## Provided data
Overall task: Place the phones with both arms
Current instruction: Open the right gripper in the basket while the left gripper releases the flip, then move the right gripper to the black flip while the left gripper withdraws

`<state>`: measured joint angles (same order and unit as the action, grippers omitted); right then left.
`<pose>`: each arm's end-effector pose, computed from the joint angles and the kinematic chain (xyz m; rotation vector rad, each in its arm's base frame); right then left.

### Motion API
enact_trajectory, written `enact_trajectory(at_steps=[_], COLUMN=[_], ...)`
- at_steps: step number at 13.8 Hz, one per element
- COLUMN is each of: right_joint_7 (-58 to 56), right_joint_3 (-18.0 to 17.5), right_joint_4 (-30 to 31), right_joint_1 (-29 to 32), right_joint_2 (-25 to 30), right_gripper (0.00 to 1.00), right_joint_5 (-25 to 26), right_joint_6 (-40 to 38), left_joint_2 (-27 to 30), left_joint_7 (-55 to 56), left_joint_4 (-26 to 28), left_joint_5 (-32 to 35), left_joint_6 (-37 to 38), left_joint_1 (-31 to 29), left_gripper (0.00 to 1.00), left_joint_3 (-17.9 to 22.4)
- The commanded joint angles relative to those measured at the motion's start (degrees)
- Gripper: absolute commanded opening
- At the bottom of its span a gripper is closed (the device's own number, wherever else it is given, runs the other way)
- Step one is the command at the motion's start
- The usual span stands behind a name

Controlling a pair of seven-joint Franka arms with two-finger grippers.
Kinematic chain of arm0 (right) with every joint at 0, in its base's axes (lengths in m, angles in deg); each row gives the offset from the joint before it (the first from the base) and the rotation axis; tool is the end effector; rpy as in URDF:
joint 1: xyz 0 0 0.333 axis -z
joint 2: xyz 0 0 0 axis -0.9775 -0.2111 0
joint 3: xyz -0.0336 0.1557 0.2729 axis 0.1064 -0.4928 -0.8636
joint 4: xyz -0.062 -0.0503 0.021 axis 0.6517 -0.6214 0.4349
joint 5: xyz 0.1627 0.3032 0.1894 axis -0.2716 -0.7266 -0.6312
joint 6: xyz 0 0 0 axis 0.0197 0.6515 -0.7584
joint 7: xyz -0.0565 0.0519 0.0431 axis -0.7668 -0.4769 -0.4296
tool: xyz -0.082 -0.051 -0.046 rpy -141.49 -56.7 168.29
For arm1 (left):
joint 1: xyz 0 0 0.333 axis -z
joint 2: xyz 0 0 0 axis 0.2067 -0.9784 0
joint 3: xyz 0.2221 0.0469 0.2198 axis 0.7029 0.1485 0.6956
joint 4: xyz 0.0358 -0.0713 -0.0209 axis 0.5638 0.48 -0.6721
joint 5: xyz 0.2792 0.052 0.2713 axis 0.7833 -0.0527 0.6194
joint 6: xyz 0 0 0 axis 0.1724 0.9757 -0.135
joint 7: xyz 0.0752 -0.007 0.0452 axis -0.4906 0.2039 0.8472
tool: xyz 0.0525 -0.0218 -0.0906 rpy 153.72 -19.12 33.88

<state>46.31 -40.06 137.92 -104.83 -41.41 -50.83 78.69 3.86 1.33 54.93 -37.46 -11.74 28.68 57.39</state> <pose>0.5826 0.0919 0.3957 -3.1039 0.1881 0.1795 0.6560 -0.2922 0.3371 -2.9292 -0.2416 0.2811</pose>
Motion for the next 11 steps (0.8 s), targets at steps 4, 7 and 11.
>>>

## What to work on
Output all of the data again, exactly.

## Answer space
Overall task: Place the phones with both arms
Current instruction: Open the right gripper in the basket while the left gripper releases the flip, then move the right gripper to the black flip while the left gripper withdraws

`<state>`: measured joint angles (same order and unit as the action, grippers omitted); right then left.
`<pose>`: each arm's end-effector pose, computed from the joint angles and the kinematic chain (xyz m; rotation vector rad, each in its arm's base frame); right then left.

### Motion API
enact_trajectory, written `enact_trajectory(at_steps=[_], COLUMN=[_], ...)`
- at_steps: step number at 13.8 Hz, one per element
- COLUMN is each of: right_joint_7 (-58 to 56), right_joint_3 (-18.0 to 17.5), right_joint_4 (-30 to 31), right_joint_1 (-29 to 32), right_joint_2 (-25 to 30), right_gripper (0.00 to 1.00), right_joint_5 (-25 to 26), right_joint_6 (-40 to 38), left_joint_2 (-27 to 30), left_joint_7 (-55 to 56), left_joint_4 (-26 to 28), left_joint_5 (-32 to 35), left_joint_6 (-37 to 38), left_joint_1 (-31 to 29), left_gripper (0.00 to 1.00), left_joint_3 (-17.9 to 22.4)
- The commanded joint angles relative to those measured at the motion's start (degrees)
- Gripper: absolute commanded opening
- At the bottom of its span a gripper is closed (the device's own number, wherever else it is given, runs the other way)
- Step one is the command at the motion's start
- The usual span stands behind a name

Controlling a pair of seven-joint Franka arms with two-finger grippers.
Kinematic chain of arm0 (right) with every joint at 0, in its base's axes (lengths in m, angles in deg); each row gives the offset from the joint before it (the first from the base) and the rotation axis; tool is the end effector; rpy as in URDF:
joint 1: xyz 0 0 0.333 axis -z
joint 2: xyz 0 0 0 axis -0.9775 -0.2111 0
joint 3: xyz -0.0336 0.1557 0.2729 axis 0.1064 -0.4928 -0.8636
joint 4: xyz -0.062 -0.0503 0.021 axis 0.6517 -0.6214 0.4349
joint 5: xyz 0.1627 0.3032 0.1894 axis -0.2716 -0.7266 -0.6312
joint 6: xyz 0 0 0 axis 0.0197 0.6515 -0.7584
joint 7: xyz -0.0565 0.0519 0.0431 axis -0.7668 -0.4769 -0.4296
tool: xyz -0.082 -0.051 -0.046 rpy -141.49 -56.7 168.29
For arm1 (left):
joint 1: xyz 0 0 0.333 axis -z
joint 2: xyz 0 0 0 axis 0.2067 -0.9784 0
joint 3: xyz 0.2221 0.0469 0.2198 axis 0.7029 0.1485 0.6956
joint 4: xyz 0.0358 -0.0713 -0.0209 axis 0.5638 0.48 -0.6721
joint 5: xyz 0.2792 0.052 0.2713 axis 0.7833 -0.0527 0.6194
joint 6: xyz 0 0 0 axis 0.1724 0.9757 -0.135
joint 7: xyz 0.0752 -0.007 0.0452 axis -0.4906 0.2039 0.8472
tool: xyz 0.0525 -0.0218 -0.0906 rpy 153.72 -19.12 33.88

<state>46.31 -40.06 137.92 -104.83 -41.41 -50.83 78.69 3.86 1.33 54.93 -37.46 -11.74 28.68 57.39</state> <pose>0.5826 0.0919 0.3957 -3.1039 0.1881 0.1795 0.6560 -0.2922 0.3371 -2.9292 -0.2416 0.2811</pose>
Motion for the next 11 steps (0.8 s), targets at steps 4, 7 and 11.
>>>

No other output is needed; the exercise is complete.